PRATT: UCLA alum pens memoir of his life on the court

Southern California provides the colorful backdrop for Roy Barth’s newly released book “Point of Impact,” which dives deep into a rich tennis history that includes Barth’s earliest upbringing in San Diego and his experience as a nationally-ranked junior in the early 1960s.

Now settled in South Carolina, Barth was once a top collegiate player and two-time All-American at UCLA before joining the professional circuit at the dawn of the Open era. “Point of Impact” is Barth’s personal story shared through a series of life lessons he learned on the court that fueled his off-court success, a breezy and enjoyable read that includes a foreword from Barth’s longtime friend Billie Jean King.

Barth devotes space in his book and a meticulously memorized account of matches against some of the game’s’ all-time greats, including Stan Smith, Roy Emerson, Jimmy Connors, and Pancho Segura. There’s a chapter on playing with celebrities Johnny Carson, Charlton Heston, Alan King and George Peppard.

“I played competitive matches against the greatest tennis players of my era – and I lost more than I won,” Barth concedes. “But in order to lose to the great players, I had to earn the opportunity to play them in the first place. Which I did. I am fulfilled by that.”

He once held a two sets to love lead against Bjorn Borg at the US Open, had career wins against Tom Okker, Pancho Gonzalez, Vitas Gerulaitis, and Charlie Pasarell. He won sets off the great Rod Laver, but was unable to get the win. “I played Rod three times before I was confident enough in my game to forget I was playing the ‘legendary Rod Laver,’ ” Barth writes. “I finally took him to three sets, twice. My confidence grew.”

Barth said the idea to write the book came after his youngest son Sandon attended a South Carolina Hall of Fame ceremony with him and he heard someone ask what it was like to play Arthur Ashe in the 1970s.

“I was telling them the story of playing Arthur in the second round of the 1970 US Open at Forest Hills,” Barth recalls. “And Sandon said, ‘Dad, I’ve never heard that story. You’re going to have to start writing this stuff down.’ So I started writing down my memories of pro tournaments and that evolved into my memories of junior tournaments in San Diego and L.A. And then more memories of playing college tennis at UCLA.”
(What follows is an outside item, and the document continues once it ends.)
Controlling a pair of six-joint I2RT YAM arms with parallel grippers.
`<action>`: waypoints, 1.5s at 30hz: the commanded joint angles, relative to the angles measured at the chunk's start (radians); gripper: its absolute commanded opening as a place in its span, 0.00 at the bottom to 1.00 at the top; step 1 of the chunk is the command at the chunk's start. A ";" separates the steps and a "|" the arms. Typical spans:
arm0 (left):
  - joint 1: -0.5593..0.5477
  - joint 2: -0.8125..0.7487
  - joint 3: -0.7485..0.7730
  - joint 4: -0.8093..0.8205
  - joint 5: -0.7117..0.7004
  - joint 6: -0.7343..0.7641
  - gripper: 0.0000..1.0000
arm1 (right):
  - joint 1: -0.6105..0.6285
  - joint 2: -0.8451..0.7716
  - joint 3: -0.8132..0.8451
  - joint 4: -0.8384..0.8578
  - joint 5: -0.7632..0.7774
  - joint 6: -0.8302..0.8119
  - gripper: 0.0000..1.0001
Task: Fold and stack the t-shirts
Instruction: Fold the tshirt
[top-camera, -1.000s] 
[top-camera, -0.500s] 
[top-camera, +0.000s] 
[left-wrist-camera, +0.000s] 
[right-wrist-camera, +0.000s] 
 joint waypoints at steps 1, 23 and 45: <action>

Barth said he fell in love with a new craft: writing. “It’d write stories about my first Wimbledon and eventually it evolved into business lessons I’ve learned through the journey of tennis,” Barth said. “I never realized writing was such a challenging thing. I’ve learned a lot.”

Just like he learned a lot from the many teachers growing up in San Diego. Barth’s father played tennis for UCLA in the 1930s but thought his son would be more successful learning from others. It started with Wilbur Folsom at Morley Field, followed by Maureen Connolly, Les Stoefen at the La Jolla Beach & Tennis Club and finally Glenn Bassett at UCLA.

“I learned something from all my coaches,” Barth said. “Les Stoefen taught me how to watch the ball properly and hit angle volleys, which became the best part of my game. Coach Glenn Bassett got me in great shape. He raised my whole level, and I went from a junior level to a high collegiate level just by my conditioning.”

In 1975 Barth made the move to the east coast become the first tennis director at Kiawah Island Resort in South Carolina, which has repeatedly been named the No 1 tennis resort in the world. His son now runs the facility renamed the Roy Barth Tennis Center with Roy serving as Director Emeritus. He is a member of five halls of fame, including the San Diego Tennis Hall of Fame.